Em junho daquele ano, quando passamos algumas horas papeando com o compositor num boteco da rua Maria Antônia, apareceu um violão e ele pôde mostrar ao ídolo como interpretava suas criações.
É assim que sempre me lembrarei do Mané, romântico, esperançoso, convicto. Sua sinceridade era transparente e comovente.
Quando, no final de 1968, evidenciou-se que o movimento de massas se tornara inviável sob o terrorismo de estado pleno que o AI-5 instaurou, ele optou por continuar lutando da forma que ainda era possível, na clandestinidade.
De quase uma centena de estudantes aglutinados na nossa Frente, apenas oito nos dispusemos a correr os riscos da luta armada; Mané não vacilou nem um instante.
Ingressamos juntos na VPR e nunca mais o vi, pois nossas incumbências na organização seriam diferentes.
Soube de sua via crucis nas garras dos torturadores, coagido a renegar a militância; denunciando o arrependimento forçado em carta enviada a D. Paulo Evaristo Arns (o manuscrito pode ser baixado aqui); e sofrendo, em represália, novas torturas.
Em 2005, quando lancei o Náufrago da Utopia, ele me escreveu e trocamos dois ou três e-mails. Continuava magoado com os companheiros que tanto e tão duramente o hostilizaram, sem levarem em conta as circunstâncias extremas que o haviam levado a cair na armadilha da repressão.
Disse que meu livro tinha mostrado o inferno pelo qual passaram jovens idealistas como ele e o Massafumi Yoshinaga (sobre quem escrevi aqui). E também que preferia ficar distante daquilo que o levava a recordar momentos dolorosos. Achei que fosse uma forma cifrada de dizer que eu não o deveria procurar, entendendo o seu contato como uma manifestação de solidariedade.
Hoje eu mudaria o trecho a ele relativo da minha poesia sobre os companheiros secundaristas. Décadas atrás, era acertado dizer sobre o Mané que, "quando o épico/ resultou trágico,/ se desencontrou"; mas, depois de ter passado alguns tempos em parafuso, ele felizmente achou forças para superar os traumas e se reerguer.

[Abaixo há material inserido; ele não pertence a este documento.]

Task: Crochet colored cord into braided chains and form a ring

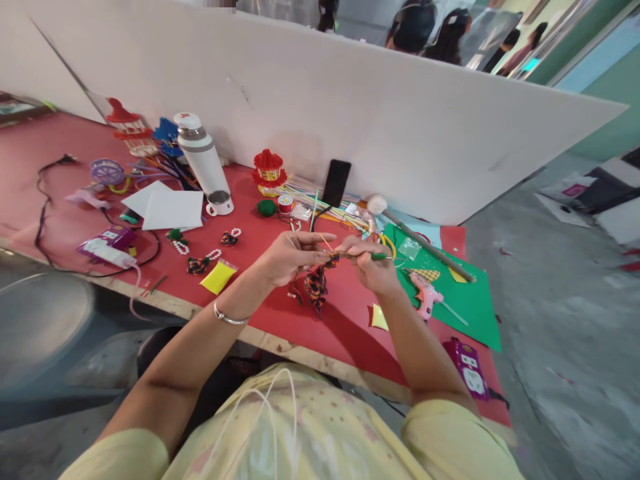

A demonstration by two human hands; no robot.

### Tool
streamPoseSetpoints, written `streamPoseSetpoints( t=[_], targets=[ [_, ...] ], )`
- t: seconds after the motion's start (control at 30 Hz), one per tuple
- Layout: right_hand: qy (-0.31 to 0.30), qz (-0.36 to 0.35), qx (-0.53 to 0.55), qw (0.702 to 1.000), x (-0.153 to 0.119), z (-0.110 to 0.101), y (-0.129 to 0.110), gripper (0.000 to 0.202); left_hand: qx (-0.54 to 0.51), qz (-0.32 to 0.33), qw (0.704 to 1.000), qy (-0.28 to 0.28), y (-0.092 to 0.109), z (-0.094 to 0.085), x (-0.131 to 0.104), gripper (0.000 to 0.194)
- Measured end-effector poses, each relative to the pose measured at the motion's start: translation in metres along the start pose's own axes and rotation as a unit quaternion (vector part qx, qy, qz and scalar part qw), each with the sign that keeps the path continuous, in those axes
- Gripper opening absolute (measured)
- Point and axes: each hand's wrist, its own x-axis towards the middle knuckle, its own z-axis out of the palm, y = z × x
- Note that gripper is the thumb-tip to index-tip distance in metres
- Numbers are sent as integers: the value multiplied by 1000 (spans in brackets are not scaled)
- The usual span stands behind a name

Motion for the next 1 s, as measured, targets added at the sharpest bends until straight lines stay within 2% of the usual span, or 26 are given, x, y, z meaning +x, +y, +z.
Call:
streamPoseSetpoints(
  t=[0.07, 0.17, 0.3, 0.43, 0.5, 0.57, 0.63, 0.7, 0.77, 0.83, 0.93, 1.0],
  targets=[
    [-82, 7, -2, 997, 9, -17, -13, 21, 55, 15, 998, 5, 4, -3, -2, 51],
    [-149, 18, -52, 987, 19, -32, -35, 15, 124, 46, 991, 21, 5, -1, -2, 49],
    [-185, -1, -156, 970, 24, -36, -53, 13, 199, 84, 975, 48, -2, 2, 2, 47],
    [-194, -82, -284, 935, 19, -27, -56, 13, 221, 101, 963, 114, -9, 4, 7, 47],
    [-188, -139, -367, 901, 12, -19, -51, 16, 195, 109, 963, 148, -9, 7, 8, 44],
    [-146, -198, -437, 865, 1, -9, -41, 22, 135, 114, 972, 156, -7, 11, 8, 42],
    [-74, -250, -480, 837, -10, 1, -29, 30, 54, 88, 986, 128, -4, 13, 6, 41],
    [-7, -295, -480, 826, -17, 7, -19, 40, -17, 28, 996, 79, 0, 13, 4, 40],
    [11, -315, -437, 842, -18, 9, -15, 46, -46, -34, 998, 30, 4, 10, 1, 41],
    [-33, -296, -376, 877, -12, 6, -21, 44, -24, -53, 998, 10, 8, 4, 0, 40],
    [-128, -221, -316, 914, 1, -4, -41, 32, 69, 1, 997, 39, 17, -3, 1, 32],
    [-155, -162, -291, 930, 8, -11, -56, 24, 132, 35, 989, 52, 23, -5, 1, 27]
  ],
)
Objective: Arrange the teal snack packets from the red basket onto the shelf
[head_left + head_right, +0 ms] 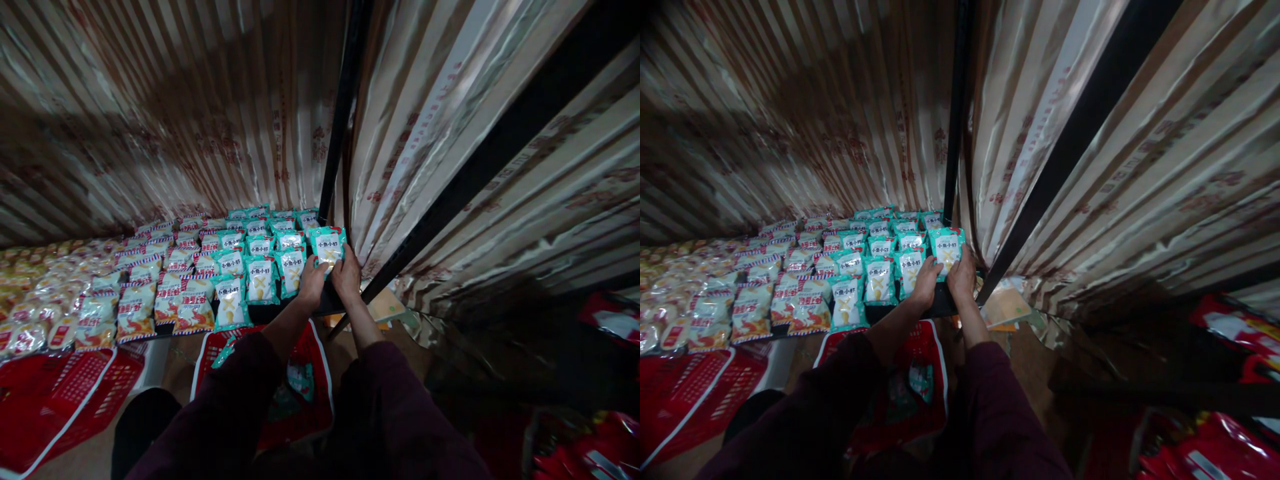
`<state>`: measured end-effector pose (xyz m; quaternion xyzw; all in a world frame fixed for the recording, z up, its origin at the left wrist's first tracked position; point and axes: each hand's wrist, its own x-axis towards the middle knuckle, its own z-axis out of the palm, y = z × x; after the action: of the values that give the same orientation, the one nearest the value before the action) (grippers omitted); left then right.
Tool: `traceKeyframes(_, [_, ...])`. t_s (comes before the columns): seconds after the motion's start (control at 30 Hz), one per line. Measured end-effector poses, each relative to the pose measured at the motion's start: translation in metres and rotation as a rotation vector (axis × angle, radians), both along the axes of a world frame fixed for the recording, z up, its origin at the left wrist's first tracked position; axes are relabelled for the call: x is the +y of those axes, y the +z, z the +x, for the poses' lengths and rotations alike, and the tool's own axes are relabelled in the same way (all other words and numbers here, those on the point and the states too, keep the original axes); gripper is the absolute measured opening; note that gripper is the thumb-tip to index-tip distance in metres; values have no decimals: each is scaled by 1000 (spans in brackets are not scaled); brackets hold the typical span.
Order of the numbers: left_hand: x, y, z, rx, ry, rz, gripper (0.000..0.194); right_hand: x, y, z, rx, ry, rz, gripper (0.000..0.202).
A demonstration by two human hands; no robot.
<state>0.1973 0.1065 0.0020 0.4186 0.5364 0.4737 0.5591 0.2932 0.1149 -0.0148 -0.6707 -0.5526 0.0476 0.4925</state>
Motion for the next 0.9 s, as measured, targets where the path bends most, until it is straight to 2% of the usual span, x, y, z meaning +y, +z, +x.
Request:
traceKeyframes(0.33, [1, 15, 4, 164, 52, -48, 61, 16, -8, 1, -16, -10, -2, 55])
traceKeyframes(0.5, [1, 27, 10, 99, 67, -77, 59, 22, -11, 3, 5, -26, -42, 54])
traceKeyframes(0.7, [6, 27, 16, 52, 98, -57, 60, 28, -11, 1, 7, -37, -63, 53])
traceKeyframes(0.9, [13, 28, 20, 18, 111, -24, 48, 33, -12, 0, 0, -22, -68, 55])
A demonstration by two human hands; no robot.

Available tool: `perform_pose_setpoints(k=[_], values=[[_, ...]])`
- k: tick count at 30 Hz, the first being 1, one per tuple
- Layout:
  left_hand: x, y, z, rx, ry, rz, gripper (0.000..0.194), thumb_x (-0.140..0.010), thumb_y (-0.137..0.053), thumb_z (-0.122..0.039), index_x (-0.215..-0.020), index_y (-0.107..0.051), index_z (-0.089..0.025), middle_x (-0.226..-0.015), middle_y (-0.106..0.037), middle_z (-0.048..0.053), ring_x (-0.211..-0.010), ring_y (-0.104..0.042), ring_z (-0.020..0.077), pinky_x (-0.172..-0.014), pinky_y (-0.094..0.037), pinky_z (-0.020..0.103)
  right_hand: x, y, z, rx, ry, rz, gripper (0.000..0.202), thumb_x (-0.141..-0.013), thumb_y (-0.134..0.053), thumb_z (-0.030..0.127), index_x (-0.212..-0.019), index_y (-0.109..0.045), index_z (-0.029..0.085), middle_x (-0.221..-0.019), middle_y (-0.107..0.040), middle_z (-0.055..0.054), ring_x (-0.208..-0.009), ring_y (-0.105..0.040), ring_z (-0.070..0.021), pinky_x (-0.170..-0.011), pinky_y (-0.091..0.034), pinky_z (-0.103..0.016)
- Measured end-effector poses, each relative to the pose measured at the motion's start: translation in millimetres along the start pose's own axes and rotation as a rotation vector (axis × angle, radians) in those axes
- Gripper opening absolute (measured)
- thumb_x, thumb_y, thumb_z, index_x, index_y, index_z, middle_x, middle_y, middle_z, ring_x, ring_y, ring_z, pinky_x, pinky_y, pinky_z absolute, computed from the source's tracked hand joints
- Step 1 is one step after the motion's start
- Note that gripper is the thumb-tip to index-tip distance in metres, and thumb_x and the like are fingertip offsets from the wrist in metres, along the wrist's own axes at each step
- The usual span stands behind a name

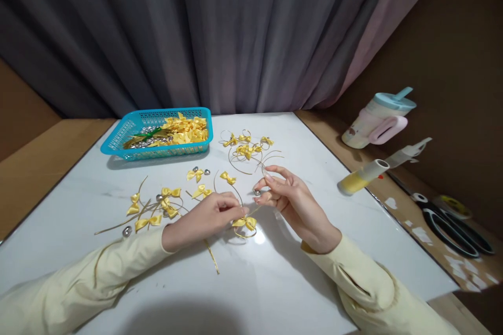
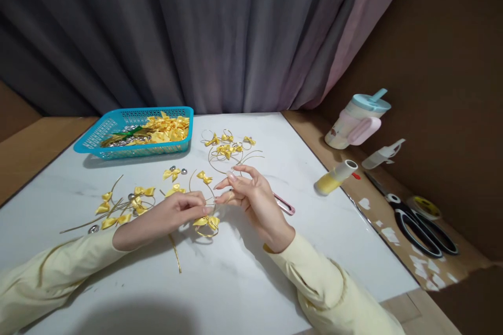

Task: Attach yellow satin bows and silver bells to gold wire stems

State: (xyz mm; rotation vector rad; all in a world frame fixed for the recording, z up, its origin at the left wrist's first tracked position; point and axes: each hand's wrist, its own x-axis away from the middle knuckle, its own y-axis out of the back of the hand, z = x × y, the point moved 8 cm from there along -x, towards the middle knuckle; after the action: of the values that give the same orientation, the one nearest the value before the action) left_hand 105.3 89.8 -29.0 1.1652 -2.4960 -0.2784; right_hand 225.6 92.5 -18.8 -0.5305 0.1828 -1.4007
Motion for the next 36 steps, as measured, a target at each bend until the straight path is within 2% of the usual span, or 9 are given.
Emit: perform_pose_setpoints(k=[5,9,15,22,26,29,30,33,36], values=[[1,-3.1,-3,0.253,-0.026,0.034,0.026,-0.078,-0.055,-0.029,-0.056,-0.051,-0.015,-0.082,-0.05,0.001,-0.075,-0.046,0.0135,-0.069,-0.034,0.027,-2,2,-1,0.023,0.023,-0.019,0.032,-0.078,-0.066,0.027,-0.099,-0.043,0.021,-0.079,-0.07,-0.002,-0.062,-0.068,-0.0131,-0.065,-0.051,-0.025],[1,-14.6,5,0.49,0.03,0.142,0.017,-0.076,-0.062,-0.026,-0.065,-0.055,-0.014,-0.073,-0.057,0.003,-0.065,-0.051,0.0127,-0.063,-0.038,0.026,-4,4,-4,0.068,0.036,-0.071,0.032,-0.078,-0.067,0.029,-0.099,-0.044,0.02,-0.08,-0.07,-0.003,-0.07,-0.068,-0.0146,-0.073,-0.05,-0.028],[-2,-20.6,17,0.66,-0.016,0.191,0.026,-0.076,-0.062,-0.019,-0.101,-0.055,-0.015,-0.074,-0.067,0.005,-0.074,-0.061,0.0173,-0.072,-0.042,0.03,-7,3,-10,0.15,0.026,-0.057,0.03,-0.079,-0.064,0.031,-0.099,-0.044,0.02,-0.081,-0.07,-0.004,-0.069,-0.067,-0.0163,-0.072,-0.048,-0.031],[-8,-25.3,26,0.626,-0.017,0.241,0.021,-0.082,-0.059,-0.027,-0.075,-0.068,-0.01,-0.076,-0.07,0.01,-0.08,-0.063,0.0196,-0.076,-0.044,0.03,-20,11,-15,0.371,0.005,-0.038,0.03,-0.082,-0.06,0.037,-0.1,-0.043,0.02,-0.078,-0.069,-0.004,-0.072,-0.065,-0.016,-0.073,-0.046,-0.031],[-12,-18.0,33,0.669,0.024,0.135,0.022,-0.082,-0.061,-0.03,-0.073,-0.067,-0.011,-0.075,-0.071,0.009,-0.085,-0.064,0.0194,-0.077,-0.044,0.027,-21,30,16,0.918,0.085,-0.026,0.029,-0.084,-0.052,0.047,-0.095,-0.049,0.021,-0.083,-0.069,-0.006,-0.075,-0.064,-0.0186,-0.068,-0.045,-0.031],[-15,-12.1,40,0.775,0.066,0.05,0.018,-0.081,-0.063,-0.029,-0.077,-0.067,-0.012,-0.082,-0.072,0.01,-0.092,-0.063,0.0205,-0.08,-0.044,0.028,-7,54,50,1.646,0.218,-0.25,0.03,-0.082,-0.053,0.048,-0.094,-0.055,0.02,-0.091,-0.066,-0.01,-0.085,-0.06,-0.0254,-0.062,-0.042,-0.033],[-16,-10.6,43,0.821,0.081,0.028,0.017,-0.081,-0.064,-0.029,-0.077,-0.066,-0.013,-0.084,-0.072,0.01,-0.093,-0.063,0.0209,-0.082,-0.044,0.028,-2,62,51,1.81,0.193,-0.28,0.029,-0.081,-0.055,0.046,-0.092,-0.056,0.019,-0.091,-0.065,-0.01,-0.086,-0.059,-0.0268,-0.058,-0.041,-0.031],[-19,-6.9,46,0.915,0.079,-0.008,0.014,-0.081,-0.063,-0.025,-0.077,-0.066,-0.012,-0.089,-0.072,0.01,-0.098,-0.062,0.0214,-0.085,-0.043,0.029,12,70,29,2.049,0.137,-0.159,0.024,-0.081,-0.056,0.045,-0.083,-0.056,0.02,-0.086,-0.063,-0.007,-0.078,-0.059,-0.0234,-0.048,-0.037,-0.027],[-21,-4.6,46,0.95,0.055,-0.016,0.015,-0.082,-0.06,-0.022,-0.077,-0.067,-0.01,-0.096,-0.071,0.013,-0.097,-0.06,0.0202,-0.085,-0.043,0.029,24,65,12,2.147,0.292,-0.177,0.018,-0.09,-0.043,0.033,-0.086,-0.054,0.019,-0.088,-0.061,-0.008,-0.077,-0.058,-0.0211,-0.048,-0.037,-0.027]])
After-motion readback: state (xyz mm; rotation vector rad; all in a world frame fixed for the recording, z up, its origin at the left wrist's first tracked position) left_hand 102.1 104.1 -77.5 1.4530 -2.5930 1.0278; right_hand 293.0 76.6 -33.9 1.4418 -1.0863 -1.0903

Os versos que melhor serviriam como síntese definitiva da sua trajetória, contudo, o grande Paulo Vanzolini já escrevera antes de mim: "Ali onde eu chorei,/ qualquer um chorava./ Dar a volta por cima que eu dei,/ quero ver quem dava!".
Foi gratificante ver a morte do Mané noticiada de forma respeitosa (eis aqui um exemplo). Ele fez amplamente por merecer o reconhecimento dos melhores brasileiros.
Lamento que o pobre Massafumi não tenha aguentado esperar por uma visão mais equilibrada e compassiva do seu drama. É terrível pensar que ele morreu em meio às trevas mais densas, sozinho e amargurado!